In my piece, I explain how professors talked with their incoming students in a new online summer-orientation program about so-called “imposter syndrome." They also provided them with a link to a 2008 Science article that focused on the issue:

"Impostor syndrome" is the name given to the feelings that... many other young scientists describe: Their accomplishments are just luck or deceit, and they're in over their heads. The key to getting past it, experts say, is making accurate, realistic assessments of your performance. Perhaps equally important: knowing you're not alone. Abigail [a PhD student in cell biology] thinks that sharing her feelings with other people is how she will eventually come to grips with her sense of feeling like an impostor. "It's fantastic to hear other people say, 'I've felt that way, too.' 

When my experiments don’t work, I think that it’s me — not my machine or anything else — and that I’m an imposter.

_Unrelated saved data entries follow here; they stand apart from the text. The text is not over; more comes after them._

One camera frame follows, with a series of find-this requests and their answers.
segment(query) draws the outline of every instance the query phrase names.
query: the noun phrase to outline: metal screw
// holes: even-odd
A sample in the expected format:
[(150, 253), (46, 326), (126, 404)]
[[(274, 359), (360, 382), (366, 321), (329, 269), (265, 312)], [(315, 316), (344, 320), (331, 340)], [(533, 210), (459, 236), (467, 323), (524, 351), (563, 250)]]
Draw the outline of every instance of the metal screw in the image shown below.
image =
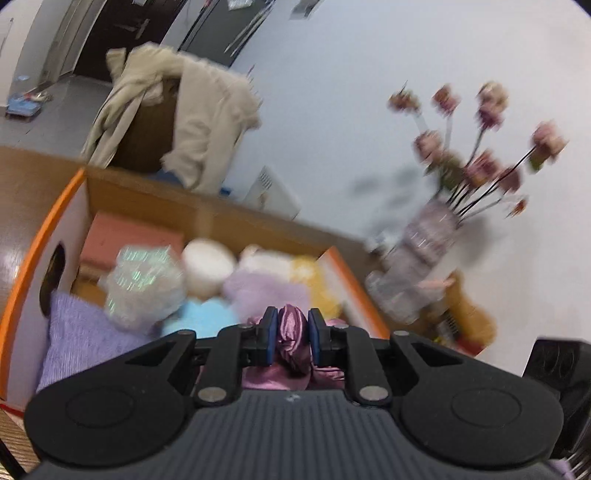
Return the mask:
[(368, 385), (359, 390), (359, 396), (368, 401), (380, 401), (388, 397), (388, 390), (377, 385)]
[(215, 403), (226, 398), (226, 391), (220, 387), (205, 387), (199, 390), (197, 396), (207, 403)]

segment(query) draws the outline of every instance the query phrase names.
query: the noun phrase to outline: pink satin fabric
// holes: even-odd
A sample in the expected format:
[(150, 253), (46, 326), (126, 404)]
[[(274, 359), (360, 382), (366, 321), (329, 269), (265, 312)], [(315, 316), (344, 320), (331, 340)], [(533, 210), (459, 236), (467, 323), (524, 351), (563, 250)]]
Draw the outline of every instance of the pink satin fabric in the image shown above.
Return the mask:
[[(250, 318), (257, 324), (260, 317)], [(327, 325), (344, 323), (328, 320)], [(279, 329), (275, 361), (270, 367), (246, 367), (242, 371), (242, 387), (256, 390), (305, 390), (306, 388), (343, 388), (345, 375), (337, 368), (318, 368), (312, 364), (308, 321), (293, 305), (279, 310)]]

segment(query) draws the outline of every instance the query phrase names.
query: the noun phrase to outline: plush toy
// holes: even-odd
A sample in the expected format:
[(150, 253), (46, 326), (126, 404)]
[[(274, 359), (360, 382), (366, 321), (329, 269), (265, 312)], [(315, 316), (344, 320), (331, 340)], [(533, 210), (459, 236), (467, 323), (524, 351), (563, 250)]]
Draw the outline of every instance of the plush toy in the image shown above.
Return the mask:
[(463, 291), (464, 278), (459, 270), (454, 270), (447, 279), (452, 281), (445, 288), (444, 298), (462, 336), (469, 342), (487, 347), (496, 337), (495, 321), (467, 297)]

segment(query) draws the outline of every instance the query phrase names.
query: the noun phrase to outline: speaker
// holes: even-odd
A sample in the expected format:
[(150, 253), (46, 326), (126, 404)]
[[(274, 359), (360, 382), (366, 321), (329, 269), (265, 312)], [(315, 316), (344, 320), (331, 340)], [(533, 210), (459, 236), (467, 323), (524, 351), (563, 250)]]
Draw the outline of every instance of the speaker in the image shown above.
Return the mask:
[(578, 340), (539, 338), (523, 376), (549, 386), (560, 400), (564, 426), (553, 456), (575, 452), (591, 426), (591, 345)]
[(591, 345), (578, 340), (538, 338), (523, 376), (539, 380), (560, 392), (580, 382), (589, 382)]

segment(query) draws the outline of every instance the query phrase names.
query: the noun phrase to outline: dark brown door
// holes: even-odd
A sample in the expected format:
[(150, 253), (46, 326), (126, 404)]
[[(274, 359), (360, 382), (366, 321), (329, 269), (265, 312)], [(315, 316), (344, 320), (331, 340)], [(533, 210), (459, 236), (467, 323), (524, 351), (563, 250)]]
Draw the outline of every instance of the dark brown door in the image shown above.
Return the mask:
[(110, 48), (131, 50), (160, 43), (186, 0), (107, 0), (82, 48), (74, 73), (111, 81), (105, 55)]

The school’s online postings helped assure at least one incoming grad student, Gergana Andreeva Vandova, 26, who has a master's degree from the University of Groningen and is now a PhD student in biochemistry. From the article:

"When my experiments don’t work, I think that it’s me — not my machine or anything else — and that I’m an imposter," she said, owning up to potential fears that she might not deserve to be a first-year graduate student in biochemistry at Stanford.

But through [this program], Vandova learned that she is not alone in her feelings. "The professors were talking about this 'imposter syndrome,'" she said. "They explained that it exists, that it’s not only you that has it, and that you are not the most stupid person in your group."